School of Pharmacy, University of Lincoln, LN6 7DL, Lincoln, UK.
School of Pharmacy, University of Lincoln, LN6 7DL, Lincoln, UK.
Res Social Adm Pharm. 2021 May;17(5):885-893. doi: 10.1016/j.sapharm.2020.07.012. Epub 2020 Jul 29.
Hypoglycaemia is one of the most serious adverse effects of diabetes treatment. Older adults are at the highest risk to develop hypoglycaemia. Several studies have established the important positive role of educational interventions on achieving glycaemic control and other clinical outcomes, however, there is still a lack in studies that evaluate the impact of such type of interventions on hypoglycaemia risk in elderly patients with type 2 diabetes. The purpose of this research is to evaluate the effectiveness of pharmacist-led patient counselling on reducing hypoglycaemic attacks in older adults with type 2 diabetes mellitus.
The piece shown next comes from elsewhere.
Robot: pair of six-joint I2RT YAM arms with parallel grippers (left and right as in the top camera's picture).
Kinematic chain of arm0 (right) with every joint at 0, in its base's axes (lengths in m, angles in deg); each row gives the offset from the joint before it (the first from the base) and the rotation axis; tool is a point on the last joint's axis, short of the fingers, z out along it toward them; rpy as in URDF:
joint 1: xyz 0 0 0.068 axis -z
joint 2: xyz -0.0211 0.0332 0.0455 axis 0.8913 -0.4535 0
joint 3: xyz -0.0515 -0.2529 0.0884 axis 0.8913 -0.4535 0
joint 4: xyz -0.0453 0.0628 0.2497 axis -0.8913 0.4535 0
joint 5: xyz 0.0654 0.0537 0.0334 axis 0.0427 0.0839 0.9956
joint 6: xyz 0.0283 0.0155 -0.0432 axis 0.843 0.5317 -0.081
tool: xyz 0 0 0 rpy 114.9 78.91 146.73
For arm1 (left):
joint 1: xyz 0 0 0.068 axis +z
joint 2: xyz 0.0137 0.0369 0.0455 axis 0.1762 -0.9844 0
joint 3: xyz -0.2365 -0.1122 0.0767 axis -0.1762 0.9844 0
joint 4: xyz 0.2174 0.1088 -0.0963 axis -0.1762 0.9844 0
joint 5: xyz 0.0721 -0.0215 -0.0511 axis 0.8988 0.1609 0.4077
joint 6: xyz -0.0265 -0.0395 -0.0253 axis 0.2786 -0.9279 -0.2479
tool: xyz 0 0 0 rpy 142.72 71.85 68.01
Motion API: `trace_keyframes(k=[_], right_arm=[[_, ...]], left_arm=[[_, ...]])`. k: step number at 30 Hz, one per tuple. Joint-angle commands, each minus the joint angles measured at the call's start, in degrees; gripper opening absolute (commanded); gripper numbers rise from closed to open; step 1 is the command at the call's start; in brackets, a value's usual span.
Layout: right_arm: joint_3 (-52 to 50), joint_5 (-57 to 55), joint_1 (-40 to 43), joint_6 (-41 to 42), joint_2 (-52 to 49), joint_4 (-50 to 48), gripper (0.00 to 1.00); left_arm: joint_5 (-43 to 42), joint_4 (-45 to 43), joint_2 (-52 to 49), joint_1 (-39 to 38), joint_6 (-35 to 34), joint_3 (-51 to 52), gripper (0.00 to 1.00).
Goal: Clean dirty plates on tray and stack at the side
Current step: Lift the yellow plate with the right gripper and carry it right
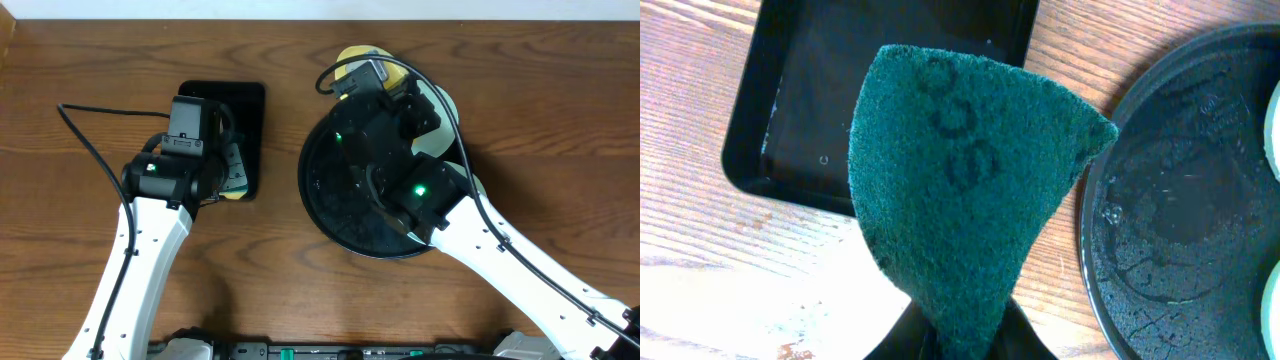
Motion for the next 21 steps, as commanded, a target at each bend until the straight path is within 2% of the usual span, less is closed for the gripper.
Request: trace_keyframes(k=[1,5,8,11,13,15,21], right_arm=[[0.2,-1.2,0.1,3.1,1.0,-0.1,0.01],[0.2,-1.2,0.2,5.0,1.0,1.3,0.01],[0.2,0.3,1.6,15.2,1.0,4.7,0.01],[0.2,13.4,6.0,27.8,1.0,10.4,0.01],[0.2,25.5,10.5,33.1,0.9,12.7,0.01],[0.2,36.3,16.3,35.8,0.9,13.8,0.01],[0.2,55.5,36.5,41.9,0.9,15.9,0.01]], left_arm=[[0.1,0.1,0.1,0.3,0.7,0.3,0.09],[0.1,0.1,0.1,0.3,0.7,0.8,0.09],[0.1,0.1,-0.1,0.3,0.7,1.0,0.09],[0.1,0.1,-0.6,0.3,0.7,1.1,0.09],[0.1,0.1,-1.0,0.3,0.7,1.2,0.09],[0.1,0.1,-1.4,0.3,0.7,1.2,0.09],[0.1,0.1,-1.9,0.3,0.7,1.2,0.09]])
and analysis: This study is an open-label, parallel controlled randomised trial, which will be conducted in the outpatient clinics at the largest referral hospital in the north of Jordan. Participants who are elderly (age ≥ 65 years), diagnosed with type 2 diabetes mellitus, and taking insulin, sulfonylurea, or any three anti-diabetic medications will be randomly assigned to intervention (SUGAR Handshake) and control (usual care) groups. The SUGAR Handshake participants will have an interactive, individualised, medications-focused counselling session reinforced with a pictogram and a phone call at week six of enrolment. The primary outcome measure is the frequency of total hypoglycaemic events within 12 weeks of follow up. Secondary outcomes include the frequency of asymptomatic, symptomatic, and severe hypoglycaemic events, hypoglycaemia incidence, and time to the first hypoglycaemic attack. We will also conduct a nested qualitative study for process evaluation.
The Human Research Ethics Committee of the University of Lincoln and the Institutional Review Board of King Abdullah University Hospital approved this protocol. The findings of this study will be presented in international conferences and published in a peer-reviewed journal.
The study protocol has been registered with ClinicalTrials.gov, NCT04081766.
低血糖是糖尿病治疗中最严重的不良反应之一。老年人发生低血糖的风险最高。有几项研究已经证实了教育干预对实现血糖控制和其他临床结果的重要积极作用,然而,仍然缺乏评估这种干预类型对 2 型糖尿病老年患者低血糖风险影响的研究。本研究旨在评估药剂师主导的患者咨询对减少老年 2 型糖尿病患者低血糖发作的效果。
这是一项开放标签、平行对照的随机试验,将在约旦北部最大的转诊医院的门诊进行。参与者为老年人(年龄≥65 岁)、诊断为 2 型糖尿病、并服用胰岛素、磺酰脲类或任何三种抗糖尿病药物,将被随机分配到干预(SUGAR Handshake)和对照组(常规护理)。SUGAR Handshake 参与者将在入组后第 6 周进行一次互动式、个性化、以药物为重点的咨询,同时辅以图表和电话随访。主要结局指标是随访 12 周内总低血糖事件的发生频率。次要结局包括无症状、有症状和严重低血糖事件的发生频率、低血糖发生率以及首次低血糖发作的时间。我们还将进行一项嵌套的定性研究以进行过程评估。
林肯大学人类研究伦理委员会和阿卜杜拉国王大学医院机构审查委员会批准了该方案。本研究的结果将在国际会议上展示,并发表在同行评议的期刊上。
该研究方案已在 ClinicalTrials.gov 注册,注册号为 NCT04081766。